• _Task to carry out_:
Print the data exactly as it appears, keeping every word.

• _Stored data_:

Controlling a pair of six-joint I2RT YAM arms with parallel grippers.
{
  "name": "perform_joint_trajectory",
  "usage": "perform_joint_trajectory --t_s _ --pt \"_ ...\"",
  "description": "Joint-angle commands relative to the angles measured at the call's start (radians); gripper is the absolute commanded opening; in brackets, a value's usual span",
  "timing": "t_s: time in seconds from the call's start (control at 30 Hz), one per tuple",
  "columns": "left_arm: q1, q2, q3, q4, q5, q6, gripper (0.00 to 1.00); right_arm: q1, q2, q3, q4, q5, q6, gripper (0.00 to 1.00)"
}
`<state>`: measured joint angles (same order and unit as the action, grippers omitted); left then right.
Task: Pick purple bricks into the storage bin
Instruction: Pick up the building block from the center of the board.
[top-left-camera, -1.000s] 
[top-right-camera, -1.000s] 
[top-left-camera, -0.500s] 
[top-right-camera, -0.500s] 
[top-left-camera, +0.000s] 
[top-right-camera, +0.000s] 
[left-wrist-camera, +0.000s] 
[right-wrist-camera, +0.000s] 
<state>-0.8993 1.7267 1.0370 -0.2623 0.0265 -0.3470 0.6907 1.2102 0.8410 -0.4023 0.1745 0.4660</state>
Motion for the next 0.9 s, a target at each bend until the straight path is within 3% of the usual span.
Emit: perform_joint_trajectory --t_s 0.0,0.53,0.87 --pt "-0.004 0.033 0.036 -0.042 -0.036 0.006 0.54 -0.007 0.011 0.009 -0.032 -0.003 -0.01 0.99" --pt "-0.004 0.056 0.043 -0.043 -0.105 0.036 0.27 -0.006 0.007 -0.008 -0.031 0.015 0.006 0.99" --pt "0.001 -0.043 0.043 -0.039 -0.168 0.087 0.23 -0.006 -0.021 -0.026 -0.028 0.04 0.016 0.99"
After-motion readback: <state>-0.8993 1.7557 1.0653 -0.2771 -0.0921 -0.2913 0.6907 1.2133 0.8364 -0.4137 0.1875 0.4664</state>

• _Response to this task_:
Controlling a pair of six-joint I2RT YAM arms with parallel grippers.
{
  "name": "perform_joint_trajectory",
  "usage": "perform_joint_trajectory --t_s _ --pt \"_ ...\"",
  "description": "Joint-angle commands relative to the angles measured at the call's start (radians); gripper is the absolute commanded opening; in brackets, a value's usual span",
  "timing": "t_s: time in seconds from the call's start (control at 30 Hz), one per tuple",
  "columns": "left_arm: q1, q2, q3, q4, q5, q6, gripper (0.00 to 1.00); right_arm: q1, q2, q3, q4, q5, q6, gripper (0.00 to 1.00)"
}
`<state>`: measured joint angles (same order and unit as the action, grippers omitted); left then right.
Task: Pick purple bricks into the storage bin
Instruction: Pick up the building block from the center of the board.
[top-left-camera, -1.000s] 
[top-right-camera, -1.000s] 
[top-left-camera, -0.500s] 
[top-right-camera, -0.500s] 
[top-left-camera, +0.000s] 
[top-right-camera, +0.000s] 
[left-wrist-camera, +0.000s] 
[right-wrist-camera, +0.000s] 
<state>-0.8993 1.7267 1.0370 -0.2623 0.0265 -0.3470 0.6907 1.2102 0.8410 -0.4023 0.1745 0.4660</state>
Motion for the next 0.9 s, a target at each bend until the straight path is within 3% of the usual span.
Emit: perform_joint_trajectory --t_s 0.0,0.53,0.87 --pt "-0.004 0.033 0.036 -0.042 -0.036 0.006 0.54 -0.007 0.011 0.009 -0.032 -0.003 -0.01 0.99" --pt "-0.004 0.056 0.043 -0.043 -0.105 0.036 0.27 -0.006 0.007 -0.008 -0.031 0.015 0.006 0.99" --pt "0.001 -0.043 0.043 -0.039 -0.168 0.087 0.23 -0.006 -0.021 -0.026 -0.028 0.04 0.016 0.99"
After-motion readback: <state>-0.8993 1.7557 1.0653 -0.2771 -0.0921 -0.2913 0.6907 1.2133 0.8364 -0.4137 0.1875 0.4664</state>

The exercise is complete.